Revolutionary Material Triangulene Synthesized after 70 Years

Crystalline Trianguline

Researchers from Osaka University and collaborating partners have synthesized a crystalline triangulene. Triangulene have been predicted theoretically since the 1950s, but until now have been unconfirmed experimentally except at extremely low temperatures. Graphene is a flat, two-dimensional sheet of carbon atoms bonded together to form a strong but flexible honeycomb network. Graphene conducts heat and electricity very efficiently along its plane. The material strongly absorbs light of all visible wavelengths, which accounts for the black color of graphite; yet a single graphene sheet is nearly transparent because of its extreme thinness. Graphene chips are analysed using optical profilometry to measure its surface topography. The material is also about 100 times stronger than would be the strongest steel of the same thickness. 

Graphene has edges that exhibit magnetic and electronic properties that could potentially be exploited. But graphene nanosheets are difficult to prepare. Their zigzag edge properties, difficult to study. The researchers at Osaka University aimed to address these issues by using a simpler, yet advanced, model system known as triangulene.

Triangulene is a triangular shaped molecule, but it is also a close relative of graphene. It has been around for decades on fume sashes and chalkboards, but no one has ever been able to synthesize, and test it in a material testing lab.
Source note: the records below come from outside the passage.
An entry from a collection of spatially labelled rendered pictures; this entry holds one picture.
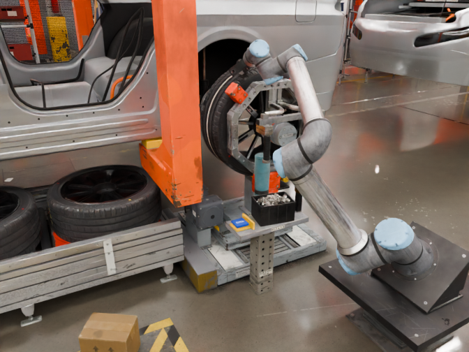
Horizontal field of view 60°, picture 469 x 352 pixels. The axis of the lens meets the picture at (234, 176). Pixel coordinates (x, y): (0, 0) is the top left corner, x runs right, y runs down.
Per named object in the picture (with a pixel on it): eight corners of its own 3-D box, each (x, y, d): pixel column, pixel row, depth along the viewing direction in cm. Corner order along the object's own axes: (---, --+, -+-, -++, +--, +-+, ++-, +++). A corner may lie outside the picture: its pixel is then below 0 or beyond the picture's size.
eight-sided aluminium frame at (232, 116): (301, 160, 263) (308, 75, 241) (308, 164, 258) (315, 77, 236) (227, 177, 240) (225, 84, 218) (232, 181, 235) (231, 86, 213)
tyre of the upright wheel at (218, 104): (299, 69, 267) (208, 56, 234) (321, 75, 248) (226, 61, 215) (278, 164, 288) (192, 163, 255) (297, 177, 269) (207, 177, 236)
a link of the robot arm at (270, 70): (285, 75, 194) (272, 52, 193) (265, 88, 199) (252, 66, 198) (289, 75, 203) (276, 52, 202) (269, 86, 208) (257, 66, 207)
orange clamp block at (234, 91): (242, 92, 226) (232, 82, 221) (249, 95, 219) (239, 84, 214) (234, 102, 226) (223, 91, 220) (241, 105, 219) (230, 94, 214)
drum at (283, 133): (276, 135, 247) (278, 112, 241) (297, 146, 229) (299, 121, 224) (257, 139, 241) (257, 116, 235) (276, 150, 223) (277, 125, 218)
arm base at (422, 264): (442, 253, 184) (435, 244, 178) (414, 285, 184) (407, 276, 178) (410, 232, 200) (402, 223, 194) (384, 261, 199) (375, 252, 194)
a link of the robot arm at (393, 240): (427, 256, 178) (414, 238, 167) (389, 270, 184) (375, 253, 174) (415, 228, 188) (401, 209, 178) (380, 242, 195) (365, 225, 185)
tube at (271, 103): (272, 107, 230) (273, 88, 226) (292, 115, 214) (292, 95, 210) (245, 111, 223) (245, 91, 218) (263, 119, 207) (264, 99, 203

It’s theoretically stable but should be extremely reactive.

“Triangulene has long eluded synthesis in a crystalline form because of its uncontrolled polymerization,” say both Shinobu Arikawa and Akihiro Shimizu, two key authors of the study.

“We prevented this polymerization by steric protection—bulking up the molecule—and did so in a way that didn’t affect its underlying properties.”

Triangulene derivative synthesized in the metrology lab by this team is stable at room temperature but it slowly degrades when exposed to oxygen. Therefore, it must be kept in an inert atmosphere; crystallization was possible, however, and the researchers were able to confirm its theoretically predicted properties.

“By measuring its optical and magnetic properties, we confirmed that our molecule is in the triplet ground state,” explains Ryo Shintani, senior author. “This is an electronic state that can serve as an experimentally tractable model for zigzag-edged nanographene.”

Research reported here has crucial implications and applications. Researchers can synthesize new forms of nanographene using the long-sought synthetic procedure reported here. Researchers from across the globe may be able to synthesize materials that are foundational for future advanced electronics and magnets.